Não podemos também nos esquecer dos pais. Estes precisam ser alertados constantemente de suas responsabilidades para com seus filhos. Deus nos deu os filhos, os quais irão viver conosco durante anos, na maioria dos casos, por quase duas décadas, e mesmo assim, os pais têm deixado que a vida de seus filhos lhes escorra pelos dedos. Não há desculpa que apague a tua responsabilidade como pai e mãe de guiar seus filhos a Cristo, como também não haverá consolo algum ao vê-los longe de Cristo. Quantas vezes você leu a Bíblia com seus filhos? Quantas vezes orou com eles? Quantas vezes os repreendeu e corrigiu no Senhor? Quantas vezes insistiu para que eles guardassem o dia do Senhor? Quantas vezes deixou de dar um bom testemunho cristão para seus filhos? Qualquer resposta negativa a estas questões acima, terá conseqüências na vida e futuro de seus filhos. Não listei acima o amor, pois tomo por pressuposto que você ama o seu filho, agora lembre-se, amor envolve tudo isto que estou falando. Há pais que deixam as oportunidades passarem, depois, o que podemos fazer a não ser orar e esperar em Deus por um milagre, pois numa análise lógica seus filhos já caminharam para muito longe dos caminhos da graça.

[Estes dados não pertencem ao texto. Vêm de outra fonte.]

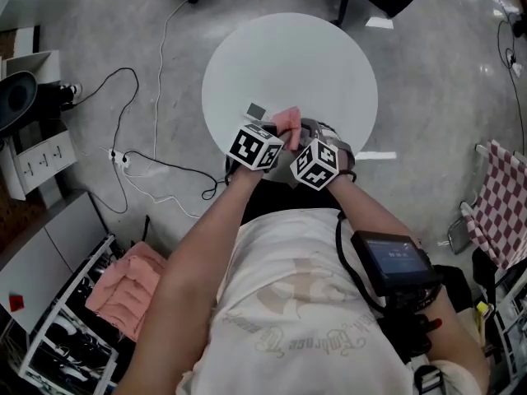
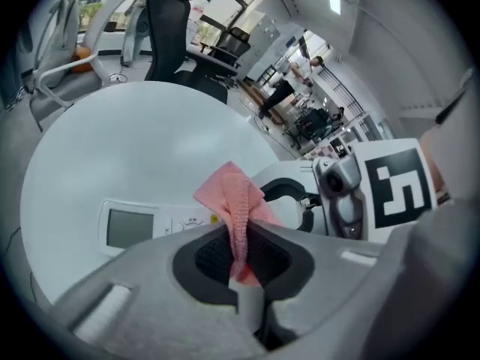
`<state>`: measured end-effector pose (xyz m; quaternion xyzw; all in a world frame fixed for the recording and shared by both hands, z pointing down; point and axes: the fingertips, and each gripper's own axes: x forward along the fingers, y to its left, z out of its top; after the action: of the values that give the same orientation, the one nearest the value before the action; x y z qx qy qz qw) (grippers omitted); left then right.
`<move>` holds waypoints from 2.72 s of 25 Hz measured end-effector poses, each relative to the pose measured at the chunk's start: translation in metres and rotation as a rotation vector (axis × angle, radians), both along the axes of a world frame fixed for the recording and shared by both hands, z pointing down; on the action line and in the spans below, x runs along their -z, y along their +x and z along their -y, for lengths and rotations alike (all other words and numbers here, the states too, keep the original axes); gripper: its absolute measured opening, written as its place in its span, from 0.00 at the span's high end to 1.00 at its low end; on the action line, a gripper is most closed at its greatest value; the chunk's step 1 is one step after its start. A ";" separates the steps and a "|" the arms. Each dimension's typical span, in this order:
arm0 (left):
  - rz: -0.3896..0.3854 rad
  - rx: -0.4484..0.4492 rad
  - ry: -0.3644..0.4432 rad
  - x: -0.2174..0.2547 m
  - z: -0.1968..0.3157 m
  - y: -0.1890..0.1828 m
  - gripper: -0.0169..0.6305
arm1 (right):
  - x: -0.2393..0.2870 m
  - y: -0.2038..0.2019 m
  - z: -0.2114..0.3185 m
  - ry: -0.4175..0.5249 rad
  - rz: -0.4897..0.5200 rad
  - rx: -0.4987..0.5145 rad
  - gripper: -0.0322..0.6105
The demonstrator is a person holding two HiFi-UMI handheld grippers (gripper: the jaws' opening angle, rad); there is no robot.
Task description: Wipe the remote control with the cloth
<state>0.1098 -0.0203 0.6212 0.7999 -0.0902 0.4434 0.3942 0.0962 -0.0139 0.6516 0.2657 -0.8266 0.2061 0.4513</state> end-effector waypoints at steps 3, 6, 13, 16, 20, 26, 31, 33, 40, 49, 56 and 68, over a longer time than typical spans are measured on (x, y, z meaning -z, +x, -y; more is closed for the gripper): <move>0.038 -0.067 0.012 -0.004 -0.003 0.004 0.95 | 0.002 0.001 -0.001 -0.001 -0.002 0.002 0.62; 0.067 -0.094 0.022 -0.007 -0.005 0.004 0.95 | 0.001 0.000 -0.002 -0.002 -0.017 0.011 0.62; 0.139 -0.097 0.081 -0.014 0.006 -0.009 0.95 | 0.001 0.001 -0.003 0.007 -0.030 0.029 0.63; 0.130 -0.059 0.074 -0.014 0.015 -0.017 0.95 | 0.001 0.002 -0.003 0.008 -0.021 0.023 0.63; 0.158 0.009 0.091 -0.019 0.037 -0.038 0.95 | -0.002 0.008 -0.001 0.000 -0.032 0.023 0.63; 0.226 0.082 0.111 -0.026 0.071 -0.083 0.95 | -0.002 0.015 -0.005 -0.005 -0.019 0.010 0.63; 0.254 0.090 0.119 -0.027 0.088 -0.101 0.95 | 0.000 0.013 -0.002 -0.007 -0.004 0.020 0.63; 0.215 0.053 0.117 -0.026 0.082 -0.090 0.95 | 0.000 0.013 -0.001 -0.006 -0.004 0.027 0.63; 0.123 -0.055 0.071 -0.019 0.047 -0.037 0.95 | -0.002 0.012 -0.001 -0.016 -0.012 0.040 0.63; -0.078 -0.140 -0.059 0.004 0.000 0.023 0.95 | 0.000 0.009 0.002 -0.013 -0.006 0.051 0.63; -0.037 0.050 -0.059 -0.010 0.029 -0.012 0.95 | -0.001 0.010 0.000 -0.017 0.005 0.051 0.63; 0.067 0.345 0.002 -0.028 0.073 -0.092 0.95 | -0.004 0.022 -0.005 -0.017 -0.011 0.072 0.63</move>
<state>0.0174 -0.0933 0.6493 0.7578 -0.2394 0.3954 0.4605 0.1184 -0.0091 0.6558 0.2331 -0.8313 0.1952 0.4653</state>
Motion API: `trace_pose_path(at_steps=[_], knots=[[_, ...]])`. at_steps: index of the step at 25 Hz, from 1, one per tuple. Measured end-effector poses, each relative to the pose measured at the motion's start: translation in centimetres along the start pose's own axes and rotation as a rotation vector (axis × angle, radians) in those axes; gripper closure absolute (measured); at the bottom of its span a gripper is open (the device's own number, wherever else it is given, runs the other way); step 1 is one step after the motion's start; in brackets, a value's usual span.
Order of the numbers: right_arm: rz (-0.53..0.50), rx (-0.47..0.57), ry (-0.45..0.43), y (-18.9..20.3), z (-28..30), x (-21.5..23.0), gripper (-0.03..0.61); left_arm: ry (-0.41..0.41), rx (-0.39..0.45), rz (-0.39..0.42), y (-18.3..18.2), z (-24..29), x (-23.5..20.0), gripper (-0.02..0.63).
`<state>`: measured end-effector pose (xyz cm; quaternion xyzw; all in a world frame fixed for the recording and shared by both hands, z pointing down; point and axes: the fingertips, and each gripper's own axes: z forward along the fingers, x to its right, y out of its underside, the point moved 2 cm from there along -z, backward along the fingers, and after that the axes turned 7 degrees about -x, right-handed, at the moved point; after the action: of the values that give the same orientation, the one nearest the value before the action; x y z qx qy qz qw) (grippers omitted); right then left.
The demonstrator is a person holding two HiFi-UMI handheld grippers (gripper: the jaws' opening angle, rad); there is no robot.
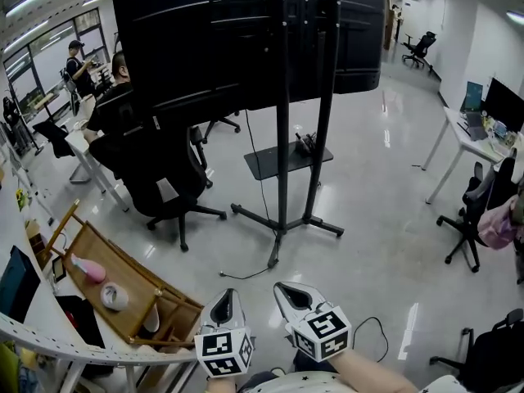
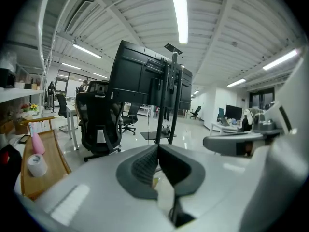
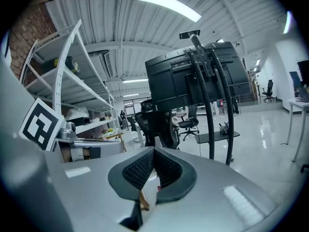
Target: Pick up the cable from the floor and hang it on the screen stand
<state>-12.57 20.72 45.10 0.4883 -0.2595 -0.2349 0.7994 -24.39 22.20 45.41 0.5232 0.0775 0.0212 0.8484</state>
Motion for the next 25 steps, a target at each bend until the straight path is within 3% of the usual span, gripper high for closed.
trace_pose_path(at_steps=[14, 19, 25], knots=[[-0.036, -0.066, 0.008, -7.8, 10.0, 22.4, 0.58, -0.048, 0.011, -0.063, -9.4, 22.2, 4.8, 0.606], [-0.052, -0.132, -0.044, -8.1, 14.6, 27.9, 0.58, -0.1, -0.011, -0.085, -10.2, 28.4, 4.6, 0.606], [-0.022, -0.197, -0.08, -7.1, 20.5, 31.5, 0.58, -0.139, -0.083, -0.087, -9.2, 34.3, 2.4, 0.606]])
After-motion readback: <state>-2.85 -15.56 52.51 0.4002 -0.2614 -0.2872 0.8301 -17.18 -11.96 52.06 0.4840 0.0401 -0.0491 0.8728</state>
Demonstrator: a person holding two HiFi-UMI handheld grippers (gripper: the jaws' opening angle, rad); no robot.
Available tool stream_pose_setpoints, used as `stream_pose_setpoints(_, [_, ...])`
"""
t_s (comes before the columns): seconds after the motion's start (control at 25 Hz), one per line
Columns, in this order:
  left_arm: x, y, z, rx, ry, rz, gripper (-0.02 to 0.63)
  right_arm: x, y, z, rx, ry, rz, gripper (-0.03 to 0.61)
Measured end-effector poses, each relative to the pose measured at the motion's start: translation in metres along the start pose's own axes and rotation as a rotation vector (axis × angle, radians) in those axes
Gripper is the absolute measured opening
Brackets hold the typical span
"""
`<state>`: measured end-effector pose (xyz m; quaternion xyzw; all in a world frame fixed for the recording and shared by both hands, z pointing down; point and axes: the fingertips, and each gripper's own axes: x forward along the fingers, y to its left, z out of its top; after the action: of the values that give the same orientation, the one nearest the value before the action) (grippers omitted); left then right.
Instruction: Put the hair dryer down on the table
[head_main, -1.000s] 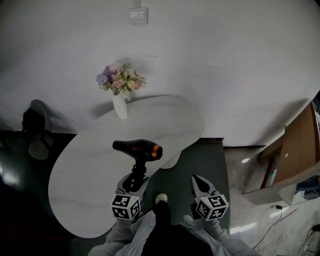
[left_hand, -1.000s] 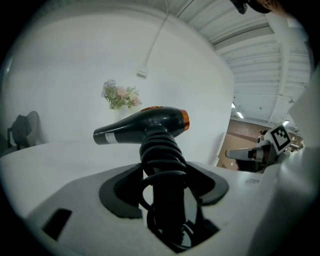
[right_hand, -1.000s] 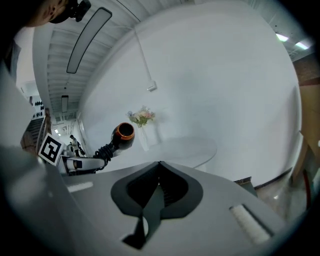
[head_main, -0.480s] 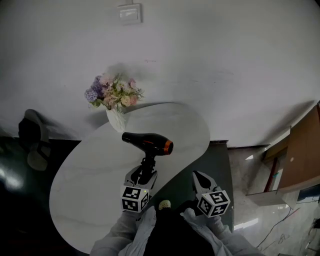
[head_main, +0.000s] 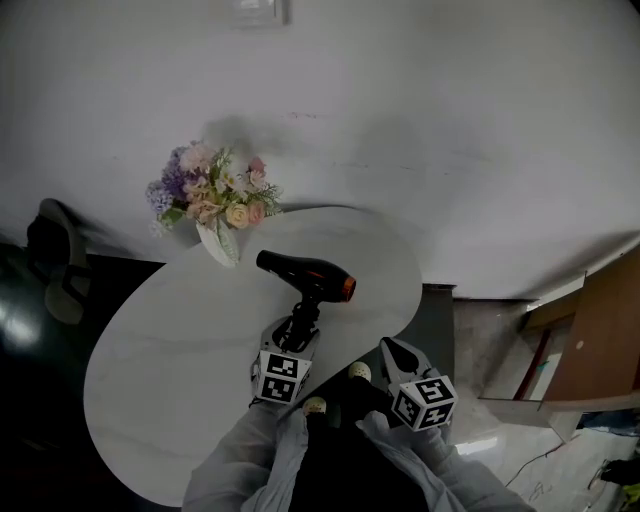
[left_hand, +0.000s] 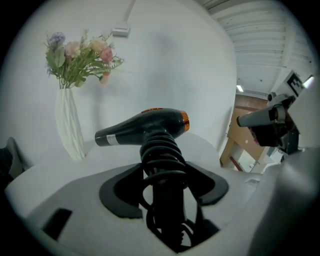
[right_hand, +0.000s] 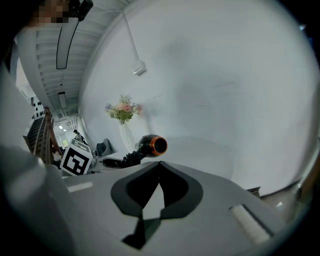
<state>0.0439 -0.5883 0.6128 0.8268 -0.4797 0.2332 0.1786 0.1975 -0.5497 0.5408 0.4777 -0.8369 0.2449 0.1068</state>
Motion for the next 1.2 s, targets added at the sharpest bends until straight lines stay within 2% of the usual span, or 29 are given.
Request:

Os pais não podem ignorar os sinais da decadência espiritual na vida de seus filhos, é preciso lidar com estes sinais imediatamente, com sabedoria, amor, oração e se preciso ajuda pastoral. Ignorar as rebeldias, a carnalidade, o desrespeito para com as coisas de Deus e o abandono da comunhão, é um anúncio de que as coisas certamente irão correr mal mais a frente. Nossos filhos são influenciados por filmes, jogos, músicas e outras formas de arte, bem como esporte (desporto), moda e amizades, é preciso observar as coisas com as quais eles se envolvem e ajudá-los a discernir o que é errado. Hoje em dia, o satanismo tem entrado nas vidas de nossos jovens através destas coisas. Mesmo na igreja é possível observar jovens com práticas satânicas, mesmo que não saibam disso, algumas vezes são expressas através de desenhos, tatuagens, e linguagens terríveis. Como pode um jovem que teme a Deus, filho de pessoas que temem a Deus, ser dado e inspirado a fazer desenhos onde só há morte, sangue, pessoas dilaceradas, vampiros, etc.? Não ignore estes sinais dados por seus filhos, vá para a oração e busque oportunidade para tratar do assunto com sabedoria.

Enquanto termino esta observação, termino com o coração cheio de clamor, para que sejamos capazes de no Senhor, responder aos desafios que surgem adiante de nós!